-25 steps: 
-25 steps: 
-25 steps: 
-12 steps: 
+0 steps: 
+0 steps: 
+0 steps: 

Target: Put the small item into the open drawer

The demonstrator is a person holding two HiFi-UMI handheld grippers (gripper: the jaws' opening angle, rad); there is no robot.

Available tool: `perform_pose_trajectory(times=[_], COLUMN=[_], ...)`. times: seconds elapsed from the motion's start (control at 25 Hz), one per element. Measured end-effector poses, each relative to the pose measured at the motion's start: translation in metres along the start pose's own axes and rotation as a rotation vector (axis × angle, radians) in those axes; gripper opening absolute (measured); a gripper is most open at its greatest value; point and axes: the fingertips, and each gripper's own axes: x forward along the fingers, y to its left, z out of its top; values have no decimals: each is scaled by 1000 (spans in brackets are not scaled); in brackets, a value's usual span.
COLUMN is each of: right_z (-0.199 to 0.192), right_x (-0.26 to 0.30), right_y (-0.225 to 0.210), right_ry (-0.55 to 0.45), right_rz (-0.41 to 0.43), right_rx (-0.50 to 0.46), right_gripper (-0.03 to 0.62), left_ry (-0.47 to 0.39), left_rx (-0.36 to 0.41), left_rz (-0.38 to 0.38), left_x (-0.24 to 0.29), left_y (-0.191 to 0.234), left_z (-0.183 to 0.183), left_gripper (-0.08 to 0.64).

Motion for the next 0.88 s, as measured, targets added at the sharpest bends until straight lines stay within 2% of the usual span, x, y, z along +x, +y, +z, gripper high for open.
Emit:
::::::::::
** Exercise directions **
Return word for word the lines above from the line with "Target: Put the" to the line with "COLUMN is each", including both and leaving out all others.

** Exercise answer **
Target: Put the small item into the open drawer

The demonstrator is a person holding two HiFi-UMI handheld grippers (gripper: the jaws' opening angle, rad); there is no robot.

Available tool: `perform_pose_trajectory(times=[_], COLUMN=[_], ...)`. times: seconds elapsed from the motion's start (control at 25 Hz), one per element. Measured end-effector poses, each relative to the pose measured at the motion's start: translation in metres along the start pose's own axes and rotation as a rotation vector (axis × angle, radians) in those axes; gripper opening absolute (measured); a gripper is most open at its greatest value; point and axes: the fingertips, and each gripper's own axes: x forward along the fingers, y to its left, z out of its top; values have no decimals: each is scaled by 1000 (spans in brackets are not scaled); in brackets, a value's usual span.
COLUMN is each of: right_z (-0.199 to 0.192), right_x (-0.26 to 0.30), right_y (-0.225 to 0.210), right_ry (-0.55 to 0.45), right_rz (-0.41 to 0.43), right_rx (-0.50 to 0.46), right_gripper (-0.03 to 0.62), left_ry (-0.47 to 0.39), left_rx (-0.36 to 0.41), left_rz (-0.38 to 0.38), left_x (-0.24 to 0.29), left_y (-0.191 to 0.234), left_z (-0.183 to 0.183), left_gripper (-0.08 to 0.64).

Work on the exercise is complete.